Show & Tell: software system looks, listens

By ELLEN GOLDBAUM

News Bureau Staff

A NEW IMAGE-understanding software system that catalogues, annotates, stores and retrieves images based on its "world-knowledge" and verbal instructions from a human user has been developed by researchers at UB.

Called Show & Tell, it is the first computer system to combine image processing, natural-language processing, speech recognition and spatial reasoning to store and retrieve images from a database, according to Rohini Srihari, research scientist with UB's Center of Excellence for Document Analysis and Recognition (CEDAR) and research assistant professor of computer science. The system was developed with funding from ARPA to expedite image analysis at government agencies that index hundreds of surveillance photos taken by satellites for intelligence purposes.

Srihari said potential applications for Show & Tell include any situation where pictures in large databases must be retrieved, based on the computer's understanding of what is in the picture. Potential uses include the indexing of medical X-rays.

She notes, for example, that a physician would be able to talk to the system about an X-ray he is examining. While information provided by him verbally would be stored through the speech recognition component, the computer-vision component would store visual data that corresponds to the physician's verbal input.

"If the data must be sent to another physician, that doctor will have immediate point and click access to what his or her colleague has observed," she added.

The UB researchers' goals in developing the system were to exploit linguistic context in computer vision-helping the computer to figure out what it is "seeing" based on textual clues provided by the human user. The result is an extremely user-friendly system.

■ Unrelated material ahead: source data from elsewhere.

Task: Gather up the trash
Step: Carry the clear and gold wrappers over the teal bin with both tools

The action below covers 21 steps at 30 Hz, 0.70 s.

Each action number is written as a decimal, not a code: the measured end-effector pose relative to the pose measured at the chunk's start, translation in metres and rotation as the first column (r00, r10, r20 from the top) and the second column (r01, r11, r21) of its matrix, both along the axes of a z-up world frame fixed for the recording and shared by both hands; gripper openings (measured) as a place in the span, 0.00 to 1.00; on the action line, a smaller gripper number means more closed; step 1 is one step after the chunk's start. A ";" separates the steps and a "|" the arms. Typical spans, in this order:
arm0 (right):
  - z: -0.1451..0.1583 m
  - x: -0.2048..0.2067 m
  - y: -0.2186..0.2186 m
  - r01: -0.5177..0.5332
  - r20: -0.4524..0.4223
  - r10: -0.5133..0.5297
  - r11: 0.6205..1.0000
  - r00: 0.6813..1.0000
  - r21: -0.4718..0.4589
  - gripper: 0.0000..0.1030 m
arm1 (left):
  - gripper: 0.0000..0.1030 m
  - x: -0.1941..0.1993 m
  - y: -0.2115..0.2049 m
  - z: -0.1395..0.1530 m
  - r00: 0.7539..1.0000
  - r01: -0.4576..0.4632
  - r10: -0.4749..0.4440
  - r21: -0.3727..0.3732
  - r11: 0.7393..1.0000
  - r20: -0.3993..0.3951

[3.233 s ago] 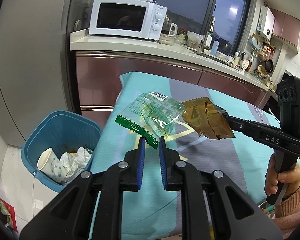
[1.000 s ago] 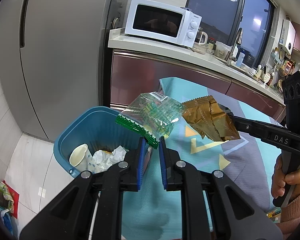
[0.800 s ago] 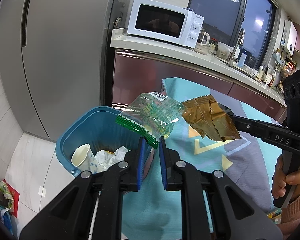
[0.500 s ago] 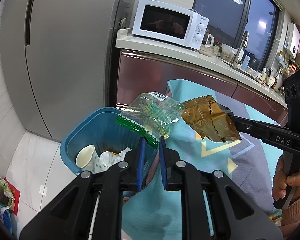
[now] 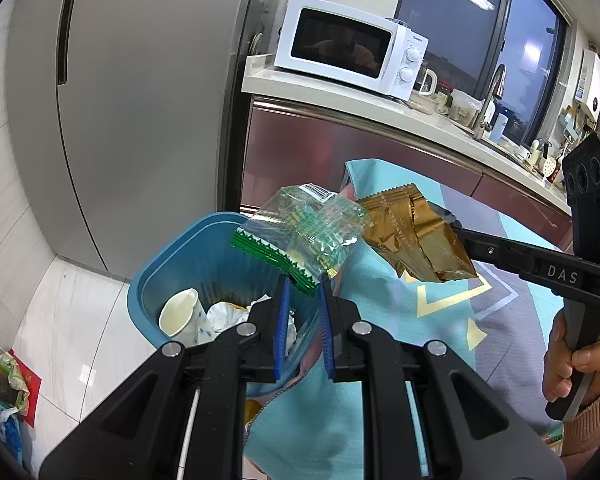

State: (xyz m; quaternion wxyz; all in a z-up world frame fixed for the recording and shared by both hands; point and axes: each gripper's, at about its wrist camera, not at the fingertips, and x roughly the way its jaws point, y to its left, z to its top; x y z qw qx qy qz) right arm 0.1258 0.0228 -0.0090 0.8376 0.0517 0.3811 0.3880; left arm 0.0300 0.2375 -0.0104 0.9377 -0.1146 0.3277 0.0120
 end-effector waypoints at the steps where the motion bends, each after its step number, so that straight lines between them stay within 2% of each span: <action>1: 0.000 0.000 0.001 -0.001 -0.002 0.001 1.000 1.000 0.001 0.01 | 0.14 0.000 0.001 0.000 1.000 -0.002 0.002 0.000 1.000 0.000; 21: -0.008 0.018 0.030 -0.026 -0.041 0.026 1.000 0.999 -0.004 0.01 | 0.14 0.008 0.015 -0.014 0.999 -0.040 0.039 -0.013 0.999 -0.032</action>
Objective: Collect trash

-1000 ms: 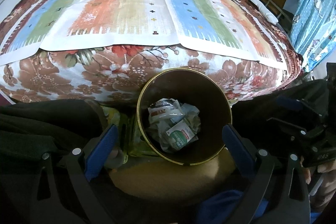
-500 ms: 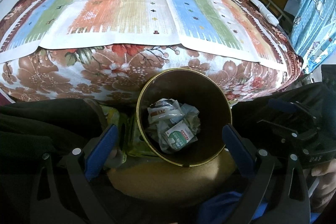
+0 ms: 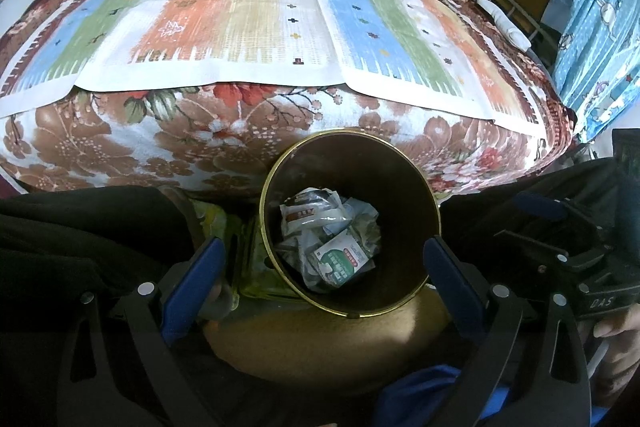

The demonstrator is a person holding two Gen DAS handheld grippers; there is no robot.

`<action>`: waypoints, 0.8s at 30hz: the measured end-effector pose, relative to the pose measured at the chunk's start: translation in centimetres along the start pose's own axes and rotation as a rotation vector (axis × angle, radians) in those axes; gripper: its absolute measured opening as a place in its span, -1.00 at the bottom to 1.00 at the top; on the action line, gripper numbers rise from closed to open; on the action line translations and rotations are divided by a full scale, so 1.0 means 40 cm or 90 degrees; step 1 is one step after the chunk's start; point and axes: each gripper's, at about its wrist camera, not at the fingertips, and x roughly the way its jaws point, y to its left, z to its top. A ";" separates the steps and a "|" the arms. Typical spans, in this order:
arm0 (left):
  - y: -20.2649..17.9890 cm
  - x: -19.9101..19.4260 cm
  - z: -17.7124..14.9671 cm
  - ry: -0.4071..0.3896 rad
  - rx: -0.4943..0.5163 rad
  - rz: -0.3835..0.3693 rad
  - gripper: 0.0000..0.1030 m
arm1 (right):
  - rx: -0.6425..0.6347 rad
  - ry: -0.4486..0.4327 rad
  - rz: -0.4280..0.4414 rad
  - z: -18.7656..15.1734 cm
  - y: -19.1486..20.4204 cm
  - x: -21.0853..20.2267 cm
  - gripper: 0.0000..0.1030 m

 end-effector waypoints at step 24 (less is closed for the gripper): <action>-0.009 0.005 0.000 0.001 0.002 0.000 0.89 | 0.013 0.006 0.022 0.002 0.000 0.008 0.83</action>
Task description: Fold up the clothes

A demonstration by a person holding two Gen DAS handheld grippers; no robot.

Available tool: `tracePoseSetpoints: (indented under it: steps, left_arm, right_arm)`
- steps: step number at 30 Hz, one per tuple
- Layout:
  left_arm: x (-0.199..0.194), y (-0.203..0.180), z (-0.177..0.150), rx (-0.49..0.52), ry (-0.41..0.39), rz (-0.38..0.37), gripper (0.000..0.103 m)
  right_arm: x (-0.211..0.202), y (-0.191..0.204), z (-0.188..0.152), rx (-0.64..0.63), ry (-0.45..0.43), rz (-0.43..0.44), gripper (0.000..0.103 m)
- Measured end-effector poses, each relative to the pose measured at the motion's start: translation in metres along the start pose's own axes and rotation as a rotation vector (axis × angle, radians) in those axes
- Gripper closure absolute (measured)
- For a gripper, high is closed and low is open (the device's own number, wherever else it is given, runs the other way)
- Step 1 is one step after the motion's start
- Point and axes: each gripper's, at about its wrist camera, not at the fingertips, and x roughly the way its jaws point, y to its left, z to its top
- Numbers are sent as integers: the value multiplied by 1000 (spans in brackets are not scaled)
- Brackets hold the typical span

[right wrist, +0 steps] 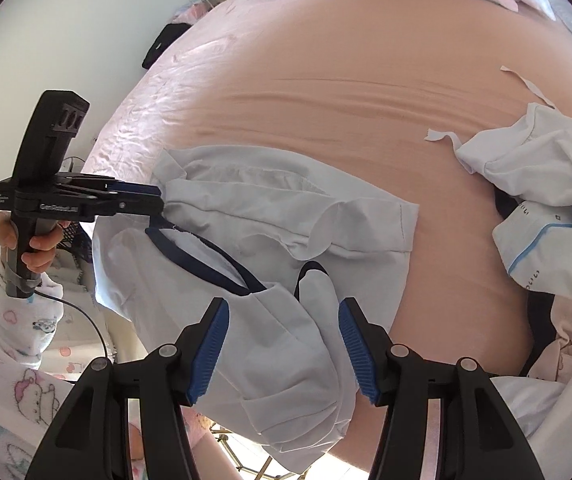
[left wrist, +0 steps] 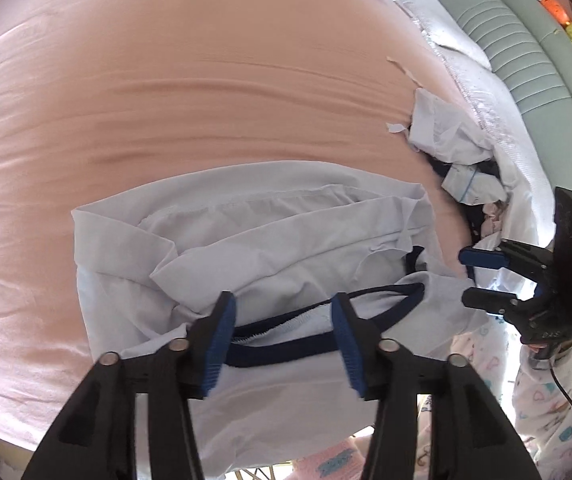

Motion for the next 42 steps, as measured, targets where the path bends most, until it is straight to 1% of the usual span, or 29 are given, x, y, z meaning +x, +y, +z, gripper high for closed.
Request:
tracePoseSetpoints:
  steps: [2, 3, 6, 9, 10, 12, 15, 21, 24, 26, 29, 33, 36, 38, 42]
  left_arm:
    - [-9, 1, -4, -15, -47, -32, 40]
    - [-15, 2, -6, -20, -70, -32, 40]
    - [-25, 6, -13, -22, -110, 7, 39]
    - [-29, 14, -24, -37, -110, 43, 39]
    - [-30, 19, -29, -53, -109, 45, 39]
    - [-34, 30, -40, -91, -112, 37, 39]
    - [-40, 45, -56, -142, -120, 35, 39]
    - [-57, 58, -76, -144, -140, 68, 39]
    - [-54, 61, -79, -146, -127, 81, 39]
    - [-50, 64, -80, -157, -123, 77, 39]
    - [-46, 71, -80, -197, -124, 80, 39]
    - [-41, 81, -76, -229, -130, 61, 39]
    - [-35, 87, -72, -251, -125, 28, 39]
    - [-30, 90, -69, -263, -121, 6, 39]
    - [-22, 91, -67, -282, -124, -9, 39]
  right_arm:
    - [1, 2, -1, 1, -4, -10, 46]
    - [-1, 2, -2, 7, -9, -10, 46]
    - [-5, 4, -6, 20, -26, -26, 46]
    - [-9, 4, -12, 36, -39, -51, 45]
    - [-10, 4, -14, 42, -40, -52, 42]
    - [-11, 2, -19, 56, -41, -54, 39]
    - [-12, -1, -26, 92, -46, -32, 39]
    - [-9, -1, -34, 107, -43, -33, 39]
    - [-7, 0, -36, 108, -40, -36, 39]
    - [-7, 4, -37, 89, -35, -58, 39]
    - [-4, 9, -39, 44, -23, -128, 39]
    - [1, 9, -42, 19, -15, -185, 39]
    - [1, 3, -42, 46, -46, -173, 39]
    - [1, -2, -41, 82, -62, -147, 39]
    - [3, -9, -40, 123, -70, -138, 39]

Currently, most image-retrieval systems need precise, three-dimensional information about individual images, down to measurements of buildings and even camera angles.

"The Show & Tell system, on the other hand, detects buildings and other structures and features in an image based on purely qualitative information that is provided by the analyst speaking to the system," said Srihari.

The system also has had significant "world-knowledge" built in. For example, it knows that a gymnasium is an athletic facility. If a user asks Show & Tell to "find pictures containing athletic facilities," it will highlight a building that before may have only been identified as a gymnasium.

The system uses a speech-recognition system that the UB researchers customized for Show & Tell. As the user speaks, the on-screen text box automatically prints each sentence, while it stores the data. This information may be updated or modified by subsequent users.

"We can say to the system, 'Find the headquarters building in this image,' and the building is highlighted," said Srihari.

Also working on Show & Tell were Zhongfei Zhang and Mahesh Venkatraman, CEDAR research scientists; Rajiv Chopra, Debra Burhans, Charlotte Baltus and Radha Anand, UB computer-science graduate students; Eugene Koontz, linguistics graduate student, and Gongwei Wang, electrical-and-computer-engineering graduate student.